### What the task asks
Word for word, please restate the line that contains "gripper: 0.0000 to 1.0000" and all lines after it through the end of the material, minus the pictures.
### The data ###
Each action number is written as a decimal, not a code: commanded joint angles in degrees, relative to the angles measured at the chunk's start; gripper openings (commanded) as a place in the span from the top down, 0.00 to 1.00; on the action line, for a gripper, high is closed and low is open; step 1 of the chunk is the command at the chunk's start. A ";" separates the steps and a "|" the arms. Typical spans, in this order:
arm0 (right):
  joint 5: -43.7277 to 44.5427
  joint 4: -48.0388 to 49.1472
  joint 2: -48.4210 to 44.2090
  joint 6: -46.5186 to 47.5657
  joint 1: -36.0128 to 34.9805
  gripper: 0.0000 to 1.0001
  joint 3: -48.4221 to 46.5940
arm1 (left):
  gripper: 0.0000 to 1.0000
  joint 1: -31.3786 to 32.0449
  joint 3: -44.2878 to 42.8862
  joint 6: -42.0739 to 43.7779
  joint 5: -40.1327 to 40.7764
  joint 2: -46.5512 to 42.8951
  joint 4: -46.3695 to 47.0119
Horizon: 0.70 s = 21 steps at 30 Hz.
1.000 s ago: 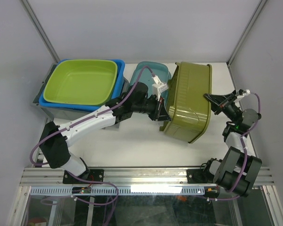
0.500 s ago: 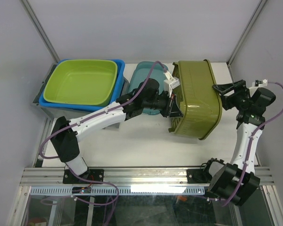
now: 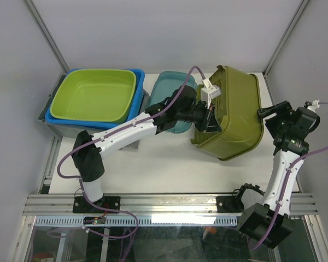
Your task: Turn the large container upside down
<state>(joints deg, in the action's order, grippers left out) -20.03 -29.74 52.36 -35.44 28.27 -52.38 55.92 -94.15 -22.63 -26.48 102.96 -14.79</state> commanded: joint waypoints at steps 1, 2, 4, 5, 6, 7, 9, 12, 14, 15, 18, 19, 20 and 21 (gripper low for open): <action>13.47 -9.19 -0.28 5.37 -0.73 0.27 2.75 | 1.00 0.98 -7.35 -1.07 -1.08 2.10 3.29; 15.04 -9.26 -0.64 5.38 -0.90 0.27 3.07 | 1.00 1.41 -8.55 -1.20 -1.45 2.94 3.29; 17.94 -9.35 -1.44 4.76 -1.19 0.26 3.77 | 1.00 2.31 -10.71 -1.42 -1.85 4.62 3.28; 19.32 -9.69 -1.76 4.25 -1.20 0.26 3.80 | 1.00 2.68 -11.66 -1.57 -1.89 5.35 3.36; 20.24 -10.02 -2.15 4.16 -1.25 0.26 3.71 | 1.00 3.04 -12.73 -1.74 -2.09 6.06 3.37; 21.05 -10.31 -2.47 3.89 -1.35 0.25 3.52 | 1.00 3.27 -13.41 -1.90 -2.16 6.71 3.37; 22.93 -11.73 -3.04 3.33 -1.38 0.24 2.14 | 1.00 3.61 -14.37 -2.25 -2.26 8.00 3.34; 23.80 -14.43 -4.01 2.04 -1.46 0.23 -0.60 | 1.00 3.67 -14.84 -3.11 -2.60 9.50 4.00; 24.26 -16.02 -4.69 1.03 -1.47 0.22 -2.52 | 1.00 3.67 -14.92 -3.83 -2.70 10.56 4.75; 24.75 -17.30 -4.89 0.20 -1.42 0.22 -3.80 | 0.98 3.67 -14.91 -4.04 -2.78 11.02 4.98; 25.21 -20.21 -5.39 -1.41 -1.53 0.21 -7.37 | 0.68 3.67 -14.91 -4.57 -2.79 12.27 5.95; 25.40 -21.08 -5.54 -1.65 -1.51 0.21 -8.72 | 0.63 3.67 -15.00 -4.67 -2.74 12.61 6.23; 25.72 -22.00 -5.70 -2.00 -1.67 0.21 -9.99 | 0.60 3.67 -15.20 -4.70 -2.50 12.96 6.48; 26.15 -22.70 -5.88 -2.22 -1.76 0.20 -11.12 | 0.54 3.65 -15.27 -4.68 -2.40 13.28 6.73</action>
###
### Solution to this exercise
  gripper: 0.0000 to 1.0000
  joint 1: -31.3786 to 32.0449
  joint 3: -44.2878 to 42.8862
  joint 6: -42.0739 to 43.7779
  joint 5: -40.1327 to 40.7764
  joint 2: -46.5512 to 42.8951
  joint 4: -46.3695 to 47.0119
Horizon: 0.70 s = 21 steps at 30 Hz.
1.000 s ago: 
0.500 s ago: 
now: 
Your task: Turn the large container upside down
<state>(joints deg, in the action's order, grippers left out) -20.03 -29.74 52.36 -35.44 28.27 -52.38 55.92 -94.15 -22.63 -26.48 102.96 -14.79</state> commanded: joint waypoints at steps 1, 2, 4, 5, 6, 7, 9, 12, 14, 15, 18, 19, 20 and 21 (gripper low for open): <action>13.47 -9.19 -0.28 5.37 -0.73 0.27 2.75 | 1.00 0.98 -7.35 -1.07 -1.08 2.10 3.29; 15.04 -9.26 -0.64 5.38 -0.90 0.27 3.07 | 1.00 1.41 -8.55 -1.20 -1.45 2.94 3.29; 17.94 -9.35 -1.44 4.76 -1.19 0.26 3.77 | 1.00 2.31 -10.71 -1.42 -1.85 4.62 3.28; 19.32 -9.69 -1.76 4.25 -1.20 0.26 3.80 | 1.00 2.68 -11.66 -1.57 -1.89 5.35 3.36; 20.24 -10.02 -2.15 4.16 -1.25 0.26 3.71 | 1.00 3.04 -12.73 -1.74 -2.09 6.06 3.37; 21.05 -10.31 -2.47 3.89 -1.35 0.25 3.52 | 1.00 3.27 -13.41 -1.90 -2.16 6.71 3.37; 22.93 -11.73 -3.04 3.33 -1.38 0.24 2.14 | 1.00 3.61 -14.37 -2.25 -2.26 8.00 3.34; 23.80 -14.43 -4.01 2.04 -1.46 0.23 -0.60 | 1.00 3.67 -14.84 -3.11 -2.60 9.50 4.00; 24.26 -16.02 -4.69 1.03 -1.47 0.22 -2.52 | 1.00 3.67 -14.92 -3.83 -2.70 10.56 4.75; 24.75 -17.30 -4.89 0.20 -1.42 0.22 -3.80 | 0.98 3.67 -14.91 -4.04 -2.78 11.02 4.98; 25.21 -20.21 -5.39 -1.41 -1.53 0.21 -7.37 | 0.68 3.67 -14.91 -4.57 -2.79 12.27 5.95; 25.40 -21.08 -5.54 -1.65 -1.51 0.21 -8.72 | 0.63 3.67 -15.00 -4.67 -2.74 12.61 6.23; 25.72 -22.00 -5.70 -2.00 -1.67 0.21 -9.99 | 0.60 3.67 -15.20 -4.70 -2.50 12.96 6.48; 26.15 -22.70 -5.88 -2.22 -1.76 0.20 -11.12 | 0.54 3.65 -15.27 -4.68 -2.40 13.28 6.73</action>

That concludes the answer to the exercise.